JoelFernandes.org

Age is of no importance unless you're a cheese -- Billie Burke

PowerPC stack guard false positives in Linux kernel

| Comments

Recently, the RCU mailing list received a report about an SRCU function failing stack guard checks.

Stack guard canaries are a security mechanism used to detect stack buffer overflows. This mechanism works by placing a random value, called a canary, between the local variables and the return address on the stack. If a buffer overflow occurs, the canary value will be overwritten and the stack guard check will fail, indicating that the program is being attacked. False positives can occur if the canary value is overwritten by a legitimate write operation, such as when a large structure is copied onto the stack.

Closer inspection of the function (srcu_gp_start_if_needed) did not reveal any buffers that may be overflowed.

After discussions with a number of kernel developers, it is clear what the issue is. Firstly, credit to Boqun Feng for looking through disassembly and pointing things out which led to the whole email chain and discovery of the issue.

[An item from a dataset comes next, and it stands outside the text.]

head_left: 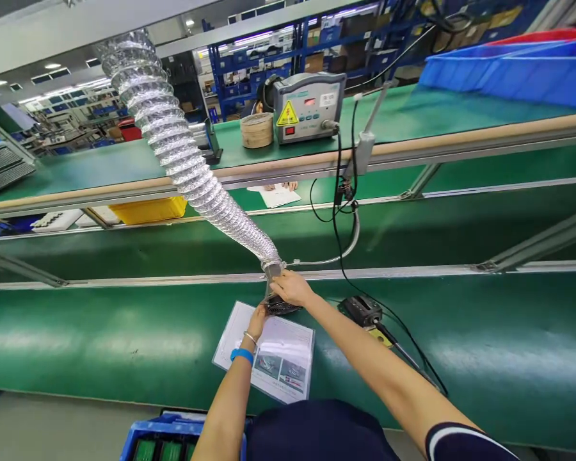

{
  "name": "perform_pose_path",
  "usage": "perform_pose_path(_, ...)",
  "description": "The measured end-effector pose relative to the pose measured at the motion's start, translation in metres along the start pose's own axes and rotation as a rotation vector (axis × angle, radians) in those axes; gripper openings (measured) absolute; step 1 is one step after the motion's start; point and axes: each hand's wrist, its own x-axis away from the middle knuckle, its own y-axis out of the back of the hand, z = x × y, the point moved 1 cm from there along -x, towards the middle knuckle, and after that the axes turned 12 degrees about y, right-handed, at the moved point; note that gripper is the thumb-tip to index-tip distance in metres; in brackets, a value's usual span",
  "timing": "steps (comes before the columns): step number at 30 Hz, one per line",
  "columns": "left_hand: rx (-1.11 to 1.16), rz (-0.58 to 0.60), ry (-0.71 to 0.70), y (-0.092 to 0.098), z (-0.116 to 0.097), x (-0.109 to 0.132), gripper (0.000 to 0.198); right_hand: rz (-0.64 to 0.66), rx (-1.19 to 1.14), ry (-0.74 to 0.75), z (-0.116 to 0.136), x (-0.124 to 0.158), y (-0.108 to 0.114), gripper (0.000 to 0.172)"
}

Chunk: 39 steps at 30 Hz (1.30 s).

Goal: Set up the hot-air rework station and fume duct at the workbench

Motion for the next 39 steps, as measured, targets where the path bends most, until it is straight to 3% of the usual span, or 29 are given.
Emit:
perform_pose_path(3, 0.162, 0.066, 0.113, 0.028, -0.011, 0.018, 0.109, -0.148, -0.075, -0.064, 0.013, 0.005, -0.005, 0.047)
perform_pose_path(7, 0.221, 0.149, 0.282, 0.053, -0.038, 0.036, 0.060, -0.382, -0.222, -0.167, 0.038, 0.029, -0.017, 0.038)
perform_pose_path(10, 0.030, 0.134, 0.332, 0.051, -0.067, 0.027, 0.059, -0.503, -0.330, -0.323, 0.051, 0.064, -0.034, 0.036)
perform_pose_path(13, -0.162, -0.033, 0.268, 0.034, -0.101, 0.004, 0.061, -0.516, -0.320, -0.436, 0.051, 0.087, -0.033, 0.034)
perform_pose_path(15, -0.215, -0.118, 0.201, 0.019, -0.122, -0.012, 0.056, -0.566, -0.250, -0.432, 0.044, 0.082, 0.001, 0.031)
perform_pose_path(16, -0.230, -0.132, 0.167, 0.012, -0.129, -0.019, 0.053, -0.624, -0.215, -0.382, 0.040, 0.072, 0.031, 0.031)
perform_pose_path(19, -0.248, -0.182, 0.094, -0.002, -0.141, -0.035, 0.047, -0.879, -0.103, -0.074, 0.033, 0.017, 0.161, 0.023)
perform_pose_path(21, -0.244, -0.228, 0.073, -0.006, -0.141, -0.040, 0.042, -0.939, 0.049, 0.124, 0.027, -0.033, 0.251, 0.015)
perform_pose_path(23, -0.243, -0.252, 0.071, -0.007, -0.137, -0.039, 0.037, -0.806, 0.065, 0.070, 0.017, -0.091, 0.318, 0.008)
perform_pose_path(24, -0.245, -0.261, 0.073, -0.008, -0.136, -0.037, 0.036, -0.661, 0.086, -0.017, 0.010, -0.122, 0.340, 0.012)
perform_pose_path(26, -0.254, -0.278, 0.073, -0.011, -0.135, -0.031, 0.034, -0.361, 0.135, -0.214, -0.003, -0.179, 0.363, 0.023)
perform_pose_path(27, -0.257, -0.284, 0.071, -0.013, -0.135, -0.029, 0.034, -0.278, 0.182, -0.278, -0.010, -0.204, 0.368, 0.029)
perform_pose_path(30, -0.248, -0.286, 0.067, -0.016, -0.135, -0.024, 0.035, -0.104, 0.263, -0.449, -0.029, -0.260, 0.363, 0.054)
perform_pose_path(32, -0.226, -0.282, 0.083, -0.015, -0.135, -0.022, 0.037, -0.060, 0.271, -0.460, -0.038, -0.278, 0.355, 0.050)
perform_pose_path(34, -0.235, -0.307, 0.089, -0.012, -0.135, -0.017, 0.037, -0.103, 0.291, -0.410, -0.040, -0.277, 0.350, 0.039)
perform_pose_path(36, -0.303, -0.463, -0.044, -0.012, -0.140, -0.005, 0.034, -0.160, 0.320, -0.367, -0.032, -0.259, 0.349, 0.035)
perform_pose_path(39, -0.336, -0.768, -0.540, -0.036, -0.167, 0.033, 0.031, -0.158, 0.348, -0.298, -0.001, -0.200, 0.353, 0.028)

A significant hint came from Christophe who is the kernel author of PPC’s stack protection, he mentioned:

Each task has its own canary, stored in task struct :

kernel/fork.c:1012:
tsk->stack_canary = get_random_canary();

On PPC32 we have register 'r2' that points to task struct at all time, 
so GCC is instructed to find canary at an offset from r2.
But on PPC64 we have no such register.

Instead we have r13 that points to the PACA struct which is a per-cpu
structure, and we have a pointer to 'current' task struct in the PACA struct.
So in order to be able to have the canary as an offset of a fixed register as
expected by GCC, we copy the task canary into the cpu's PACA struct during
_switch():

	addi	r6,r4,-THREAD	/* Convert THREAD to 'current' */
	std	r6,PACACURRENT(r13)	/* Set new 'current' */
  #if defined(CONFIG_STACKPROTECTOR)
	  ld	r6, TASK_CANARY(r6)
	  std	r6, PACA_CANARY(r13)
  #endif

In 64-bit PPC, the TLS (Thread Local Storage) cannot be pointed to by register r2 as it is used to store the TOC (Table of Contents) pointer instead, which is used for accessing global and static data. Therefore, the kernel saves the currently running task_struct in the per-CPU area pointed to by r13 instead. This is known as the Processor Access Control Area (PACA). The PACA is a per-CPU memory area that stores information about the CPU’s context. One of the users of this data structure is to save the current instruction location prior to interrupt processing.

On PPC64, each task has its own stack canary, stored in the task struct. However, unlike PPC32, there is no fixed register that points to the currently running task_struct at all times. Instead, the per-CPU PACA struct contains a pointer to the current task_struct. Therefore, in order to be able to have the canary as an offset of a fixed register as expected by GCC, the task canary is copied into the PACA struct during _switch(). False positives can occur if GCC keeps an old value of the per-CPU struct pointer, which then gets the canary from the wrong CPU struct, leading to a different task.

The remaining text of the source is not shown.